Make of These What You Will

The June issue of Inside Research reports that an online poll by YouGov matched the final results of the May 2 London mayoralty elections exactly.   Not only was it right on, it was the only major poll to show Ken Livingston, the eventual loser at 47 percent, behind.  Everyone else had him winning.  I will spare you the specifics of YouGov founder Peter Kellner’s oozing comment on his willingness to help his competitors figure out where they went wrong.
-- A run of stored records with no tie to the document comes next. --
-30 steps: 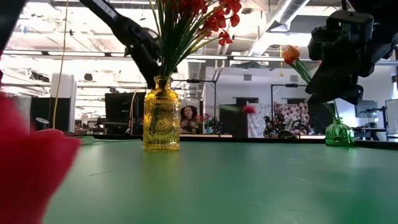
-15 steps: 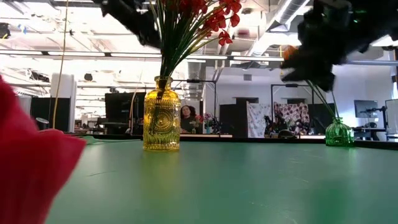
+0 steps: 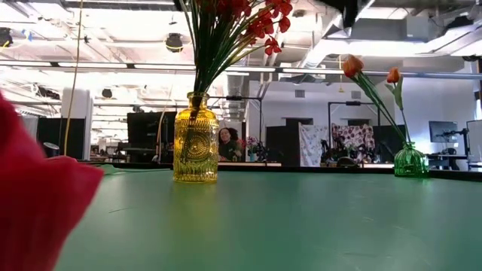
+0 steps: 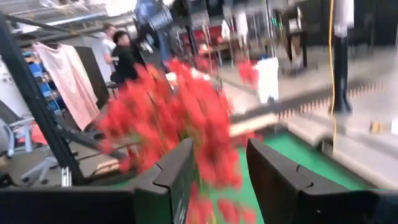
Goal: Sort flowers into vase by color
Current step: Put the top red flower into the transparent vase
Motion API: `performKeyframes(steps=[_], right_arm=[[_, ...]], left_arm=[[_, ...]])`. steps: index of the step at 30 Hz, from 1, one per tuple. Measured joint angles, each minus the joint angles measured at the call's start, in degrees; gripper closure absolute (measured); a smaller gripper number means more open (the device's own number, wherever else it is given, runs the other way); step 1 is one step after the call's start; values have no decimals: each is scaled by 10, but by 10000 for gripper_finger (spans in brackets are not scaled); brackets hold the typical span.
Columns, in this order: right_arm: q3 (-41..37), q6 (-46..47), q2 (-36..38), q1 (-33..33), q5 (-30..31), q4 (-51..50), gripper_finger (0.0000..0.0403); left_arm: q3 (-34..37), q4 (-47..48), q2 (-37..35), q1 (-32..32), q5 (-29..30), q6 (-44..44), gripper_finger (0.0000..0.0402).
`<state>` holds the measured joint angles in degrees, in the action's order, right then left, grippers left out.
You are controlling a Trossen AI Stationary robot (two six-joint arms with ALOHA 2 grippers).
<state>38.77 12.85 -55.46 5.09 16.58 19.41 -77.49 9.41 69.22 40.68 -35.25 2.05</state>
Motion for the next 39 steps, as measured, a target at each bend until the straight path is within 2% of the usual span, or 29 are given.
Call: performKeyframes(steps=[8,13,17,20,26,34,39], right_arm=[[141,-98,-5,7,0,-70,228],[181,-144,-24,22,-1,-71,227],[201,-188,-60,40,-8,-68,222],[223,-212,-94,49,-8,-68,216],[273,-252,-141,58,-9,-67,196],[312,-254,-151,64,-49,-65,181],[329,-255,-150,74,-49,-63,181]], left_arm=[[0,2,2,-147,54,0,401],[0,2,2,-252,123,38,401],[0,-3,13,-309,178,31,401],[0,-2,30,-341,196,22,401],[0,0,45,-376,218,22,401],[0,3,50,-380,228,11,401],[0,1,50,-380,235,12,401]])
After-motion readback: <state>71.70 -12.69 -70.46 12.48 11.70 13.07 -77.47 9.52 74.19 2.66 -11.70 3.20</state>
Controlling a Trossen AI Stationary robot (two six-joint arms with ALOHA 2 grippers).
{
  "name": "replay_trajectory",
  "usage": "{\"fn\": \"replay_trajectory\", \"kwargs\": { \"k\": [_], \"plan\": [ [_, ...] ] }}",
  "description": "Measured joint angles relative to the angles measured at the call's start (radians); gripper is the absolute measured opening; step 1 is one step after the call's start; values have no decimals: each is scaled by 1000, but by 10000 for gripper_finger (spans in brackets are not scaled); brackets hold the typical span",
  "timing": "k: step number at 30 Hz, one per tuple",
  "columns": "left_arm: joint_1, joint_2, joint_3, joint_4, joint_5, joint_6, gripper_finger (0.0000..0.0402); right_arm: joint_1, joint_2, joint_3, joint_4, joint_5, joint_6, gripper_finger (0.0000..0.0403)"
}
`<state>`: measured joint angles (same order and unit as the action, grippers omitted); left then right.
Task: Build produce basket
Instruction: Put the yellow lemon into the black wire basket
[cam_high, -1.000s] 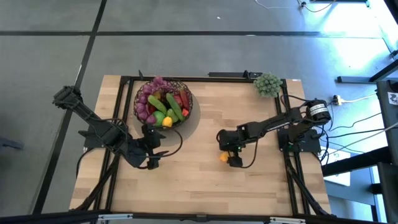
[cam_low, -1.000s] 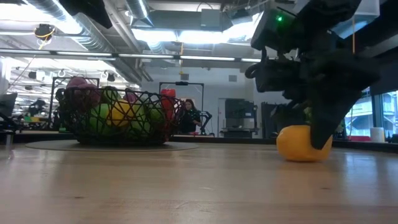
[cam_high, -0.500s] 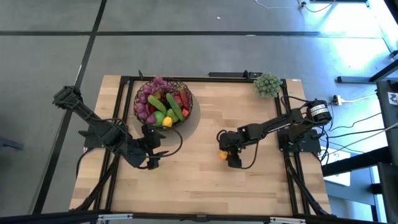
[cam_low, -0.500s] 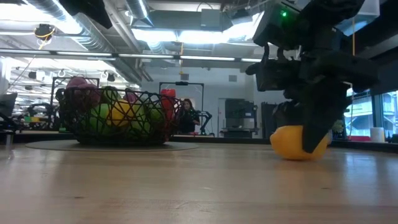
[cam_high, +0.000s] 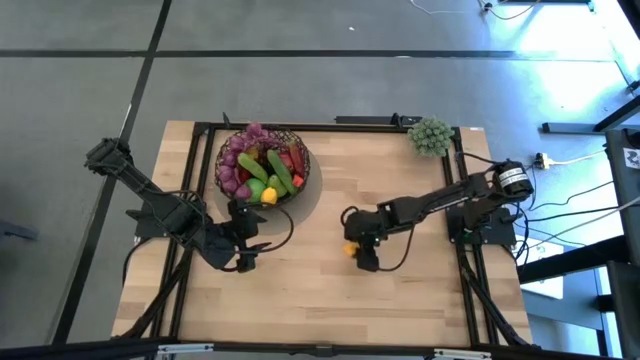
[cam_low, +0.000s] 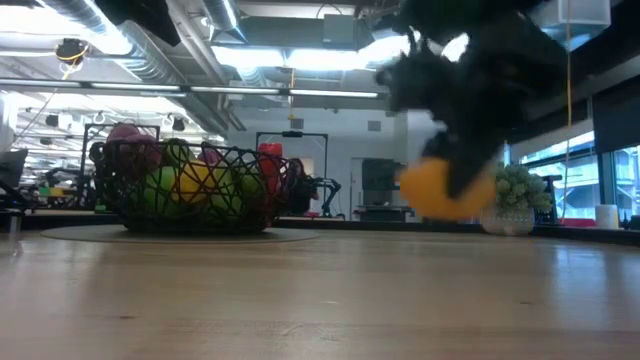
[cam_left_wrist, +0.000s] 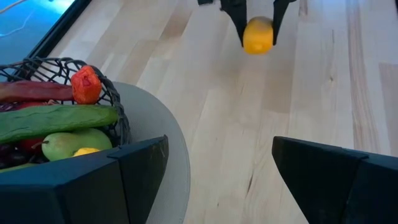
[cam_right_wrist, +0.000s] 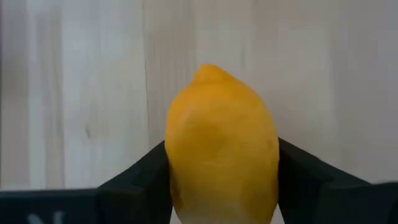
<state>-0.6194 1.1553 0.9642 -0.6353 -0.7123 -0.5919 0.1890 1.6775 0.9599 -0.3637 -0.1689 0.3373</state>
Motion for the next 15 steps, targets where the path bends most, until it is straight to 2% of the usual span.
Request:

The same issue had a short piece detailing just how long predictive markets have been around.  For the benefit of the uninitiated, this is an approach trumpeted by James Surowiecki in The Wisdom of Crowds arguing, among other things, that people are sometimes better at predicting the behavior of other large groups of people than they are their own.  In other words, results from a survey that asks people to predict the likely success of a new product may be more accurate than a survey of those same people that asks about the likelihood they will purchase the product.  In another variant, polls of casual experts who follow a certain topic can sometimes be uncannily accurate about future public behavior on that topic.  (Our own Theo Downes-LeGuin has been experimenting in this area with surprising or disturbing results, depending on your point of view.)  The specific item noted in Inside Research piece is a recent article in The Wall Street Journal (April 28) by Gordon Crovitz arguing that analysis of betting behaviors on election outcomes is a better predictor than political polls, and he apparently has some data to back that up.  (Unfortunately, WJS has yet to catch the wave and so you can only access their articles if you pony up for a subscription.)